Just Health? : Law, Constitutionalism and Postcolonial Dis-ease

Monday, 7 September, 2020 - 16:00

Presented by : 

Kaushik
Sunder Rajan

In this paper, I outline a certain landscape of the judicialization of health in South Africa. The “judicialization of health” refers to ways in which claims to health are made through the law (Biehl and Petryna 2011). This has happened with increasing frequency and significance in the so-called “global South” over the past two decades. South Africa has emerged as an exemplary locale for the manifestation and shaping of this phenomenon, in ways that have exceeded mere contractual dispute in order to adjudicate fundamental ethical, moral or constitutional principles, often taking recourse to discourses of rights. The judicialization of health is part of a more general contemporary global Southern phenomenon of the judicialization of politics, as diagnosed by Jean and John Comaroff (2006). I will briefly read four important post-apartheid South African cases pertaining to health: Minister of Health v. Treatment Action Campaign, Dudley Lee v. Minister of Correctional Services, Mankayi v. AshantiGold Private Ltd., and Nkala v. Harmony Gold Mining & Others. I will not, however, read them evenly. Non-similar, complex issues of fact, law and judgment emerge in each of these cases, and each is worthy of more extensive consideration in its own right.

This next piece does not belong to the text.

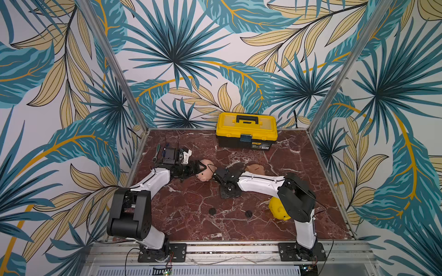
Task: Close piggy banks
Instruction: Move the knob to the center of the board, then adjust the piggy bank at the center of the board.
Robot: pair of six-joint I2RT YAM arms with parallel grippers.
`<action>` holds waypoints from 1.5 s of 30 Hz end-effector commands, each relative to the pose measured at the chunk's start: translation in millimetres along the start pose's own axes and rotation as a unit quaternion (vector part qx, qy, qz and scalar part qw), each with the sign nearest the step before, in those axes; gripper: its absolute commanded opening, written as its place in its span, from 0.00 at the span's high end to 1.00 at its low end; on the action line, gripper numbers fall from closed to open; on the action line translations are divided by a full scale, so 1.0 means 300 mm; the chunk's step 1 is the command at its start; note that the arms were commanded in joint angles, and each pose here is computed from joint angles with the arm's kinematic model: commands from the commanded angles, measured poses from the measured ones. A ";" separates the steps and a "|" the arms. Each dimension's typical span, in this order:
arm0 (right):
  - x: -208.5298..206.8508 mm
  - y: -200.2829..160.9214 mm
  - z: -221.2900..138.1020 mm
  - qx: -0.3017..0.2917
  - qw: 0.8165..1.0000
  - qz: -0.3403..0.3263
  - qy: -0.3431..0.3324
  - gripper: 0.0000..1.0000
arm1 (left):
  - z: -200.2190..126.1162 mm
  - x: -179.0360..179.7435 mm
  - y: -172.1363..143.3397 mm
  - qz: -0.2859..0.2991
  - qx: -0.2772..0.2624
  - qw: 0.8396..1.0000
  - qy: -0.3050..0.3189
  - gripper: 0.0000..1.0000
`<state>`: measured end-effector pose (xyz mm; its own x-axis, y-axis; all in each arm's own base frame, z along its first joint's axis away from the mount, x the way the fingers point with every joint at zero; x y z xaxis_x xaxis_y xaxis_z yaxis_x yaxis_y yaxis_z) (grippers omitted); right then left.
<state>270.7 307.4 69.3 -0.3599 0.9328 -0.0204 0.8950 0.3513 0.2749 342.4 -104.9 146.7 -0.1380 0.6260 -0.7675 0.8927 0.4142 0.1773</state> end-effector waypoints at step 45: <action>-0.020 -0.063 0.022 0.049 0.999 0.024 0.003 0.82 | -0.049 0.115 0.015 -0.032 -0.023 0.995 0.087 0.00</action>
<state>270.1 305.4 69.3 -0.3306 0.9436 0.0143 0.9116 0.3154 0.2637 334.6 -84.3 123.8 -0.2459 0.6448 -0.7237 0.8765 0.4667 0.1181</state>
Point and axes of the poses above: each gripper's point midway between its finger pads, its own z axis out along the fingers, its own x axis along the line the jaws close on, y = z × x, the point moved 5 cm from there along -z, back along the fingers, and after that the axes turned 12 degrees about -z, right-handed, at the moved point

There are also similarities between the cases: in one way or another, all of them involve the explicit adjudication of constitutional principles, especially Section 27 of Chapter 2 of the Bill of Rights, which guarantees the right to health as a socio-economic right. However, what is at stake is no mere formal application of a “right”, as something that is given, to a “case”, as something that is presented. Rather, each case presents an ethnographic question of its situation: what does one need to know in order to understand each case, historically and politically, in a conjuncture of transition from an apartheid regime to post-apartheid democracy? This is a question both of situating the South African Constitution politically in the country’s post-apartheid transition, and of situating its Constitutional Court as an institution mandated with the task of ensuring that constitutional principles are adhered to in post-apartheid governance.